Despite this, the real sharing economy did not disappear. We at Shareable helped catalyse two related movements to help draw resources to this real sharing economy. In 2011, we hosted Share San Francisco, the first event framing cities as platforms for sharing. The city of San Francisco incorporated our thinking into their Sharing Economy Working Group, which then inspired a former social justice activist and human rights lawyer, Mayor Park Won-soon of Seoul, South Korea, to launch Sharing Cities Seoul in 2012. Sharing City Seoul’s comprehensive package of regulations and programmes supported a localized version of the sharing economy where the commons, government, and market work together to promote sharing and the common good. Many cities have followed suit, including Amsterdam, London, Milan, Lisbon, Warsaw, five cities in Japan, and at least six other cities in South Korea. Last year, Mayor Park won the Gothenburg Award for Sustainable Development for his sharing cities work.
In late 2014, we published a feature story by Nathan Schneider, “Owning is the New Sharing,” which reported on an emerging trend — tech start-ups organizing themselves as cooperatives. This, together with a conference about platform cooperatives, proved the stimulus for a new movement. One of the cornerstone examples of this movement is Stocksy United, a growing online stock photo marketplace where the photographers own and control the business. In other words, Stocksy is a 21st-century worker cooperative. Another example is Fairmondo, a German eBay-like site for ethical products owned and controlled by sellers. It’s expanding by recruiting cooperatives in other countries to a federation of cooperatives that, together, will maintain local control of each country’s market through a single technology platform. Fairmondo exemplifies an approach to impact that philanthropists ignore because, too often, they are as obsessed with scale as any Silicon Valley venture capitalist and don’t see the virtue of impact through replication instead.
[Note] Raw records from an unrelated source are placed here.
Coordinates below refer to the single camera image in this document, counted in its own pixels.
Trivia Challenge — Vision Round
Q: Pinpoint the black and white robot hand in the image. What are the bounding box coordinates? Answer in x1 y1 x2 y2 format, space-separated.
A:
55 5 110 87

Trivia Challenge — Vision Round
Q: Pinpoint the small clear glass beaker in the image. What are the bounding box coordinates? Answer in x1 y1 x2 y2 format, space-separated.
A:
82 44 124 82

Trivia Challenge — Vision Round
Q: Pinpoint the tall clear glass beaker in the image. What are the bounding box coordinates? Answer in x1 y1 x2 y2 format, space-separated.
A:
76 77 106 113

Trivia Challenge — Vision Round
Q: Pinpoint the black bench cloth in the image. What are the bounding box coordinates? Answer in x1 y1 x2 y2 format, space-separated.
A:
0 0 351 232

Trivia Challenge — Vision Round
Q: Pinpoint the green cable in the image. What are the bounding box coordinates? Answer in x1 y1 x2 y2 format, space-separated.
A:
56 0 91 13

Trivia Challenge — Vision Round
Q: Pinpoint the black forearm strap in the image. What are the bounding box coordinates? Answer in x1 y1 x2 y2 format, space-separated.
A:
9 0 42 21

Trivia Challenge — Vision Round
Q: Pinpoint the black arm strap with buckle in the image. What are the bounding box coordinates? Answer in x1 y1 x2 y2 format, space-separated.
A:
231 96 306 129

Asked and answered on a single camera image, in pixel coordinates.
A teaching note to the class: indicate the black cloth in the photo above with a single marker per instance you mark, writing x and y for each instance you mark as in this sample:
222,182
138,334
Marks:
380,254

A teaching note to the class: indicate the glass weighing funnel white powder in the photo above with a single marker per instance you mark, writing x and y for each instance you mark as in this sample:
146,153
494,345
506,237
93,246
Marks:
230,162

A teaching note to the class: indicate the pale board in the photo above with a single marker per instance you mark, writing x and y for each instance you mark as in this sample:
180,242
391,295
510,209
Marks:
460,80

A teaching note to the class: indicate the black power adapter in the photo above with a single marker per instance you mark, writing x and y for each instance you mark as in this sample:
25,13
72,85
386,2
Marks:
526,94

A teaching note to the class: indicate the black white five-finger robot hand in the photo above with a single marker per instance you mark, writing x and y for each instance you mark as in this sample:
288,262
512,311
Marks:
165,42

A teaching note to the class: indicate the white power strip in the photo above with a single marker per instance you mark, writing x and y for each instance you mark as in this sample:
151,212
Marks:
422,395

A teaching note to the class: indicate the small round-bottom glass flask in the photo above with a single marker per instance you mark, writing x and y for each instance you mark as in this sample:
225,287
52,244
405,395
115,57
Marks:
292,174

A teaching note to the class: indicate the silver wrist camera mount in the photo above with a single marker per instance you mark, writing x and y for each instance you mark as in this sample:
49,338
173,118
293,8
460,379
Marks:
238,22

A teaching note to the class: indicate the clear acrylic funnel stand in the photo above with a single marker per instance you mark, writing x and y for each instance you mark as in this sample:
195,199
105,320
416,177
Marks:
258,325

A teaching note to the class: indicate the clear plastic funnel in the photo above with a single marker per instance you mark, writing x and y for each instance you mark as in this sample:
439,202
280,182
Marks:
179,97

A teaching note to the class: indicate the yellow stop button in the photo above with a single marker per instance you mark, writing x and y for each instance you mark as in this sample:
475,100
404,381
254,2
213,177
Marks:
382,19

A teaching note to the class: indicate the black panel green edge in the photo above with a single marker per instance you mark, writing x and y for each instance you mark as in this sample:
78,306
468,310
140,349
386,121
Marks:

In this regard, philanthropists today should follow the instructive example of Edward Filene. Filene played a leading role in developing an institution that allowed ordinary people to build their own wealth — credit unions, a high-impact model that could be and has been replicated. Philanthropists should use their resources to help do the same across a whole range of new institutions including sharing cities, platform cooperatives, and much more. This will help ordinary people build and access wealth, reduce resource consumption, and reweave the social fabric. Now, that’s what I’d call a real sharing economy.